PROBLEM TO SOLVE: What is the number of lines in these entries that include "this"? Write that number and no other text.

DATASET:
- - - -
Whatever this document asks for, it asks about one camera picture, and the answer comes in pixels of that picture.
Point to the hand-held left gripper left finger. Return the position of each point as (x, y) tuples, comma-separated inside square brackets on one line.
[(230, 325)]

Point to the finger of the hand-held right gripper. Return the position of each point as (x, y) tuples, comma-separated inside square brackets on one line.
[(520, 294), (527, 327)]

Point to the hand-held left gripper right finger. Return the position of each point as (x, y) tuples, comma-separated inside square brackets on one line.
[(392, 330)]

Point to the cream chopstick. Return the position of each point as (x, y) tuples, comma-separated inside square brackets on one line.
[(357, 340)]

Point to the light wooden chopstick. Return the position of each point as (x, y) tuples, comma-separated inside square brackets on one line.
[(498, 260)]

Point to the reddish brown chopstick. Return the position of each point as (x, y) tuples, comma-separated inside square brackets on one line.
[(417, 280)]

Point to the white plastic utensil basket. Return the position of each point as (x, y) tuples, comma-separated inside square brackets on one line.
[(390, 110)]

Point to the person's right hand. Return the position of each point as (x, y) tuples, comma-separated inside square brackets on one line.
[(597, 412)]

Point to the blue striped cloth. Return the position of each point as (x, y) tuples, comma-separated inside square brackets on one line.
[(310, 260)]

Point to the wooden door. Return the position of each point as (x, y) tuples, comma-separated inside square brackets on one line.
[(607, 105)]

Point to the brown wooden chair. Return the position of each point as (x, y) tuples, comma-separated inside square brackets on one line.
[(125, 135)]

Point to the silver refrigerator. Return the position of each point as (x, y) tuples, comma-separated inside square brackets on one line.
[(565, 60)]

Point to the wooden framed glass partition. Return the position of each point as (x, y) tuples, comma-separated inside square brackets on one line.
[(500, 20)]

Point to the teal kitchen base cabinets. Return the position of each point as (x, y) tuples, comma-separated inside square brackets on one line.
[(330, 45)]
- - - -
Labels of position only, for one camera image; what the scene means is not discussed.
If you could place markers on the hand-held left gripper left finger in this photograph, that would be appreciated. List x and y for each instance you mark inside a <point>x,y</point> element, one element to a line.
- - - -
RESPONSE AREA: 2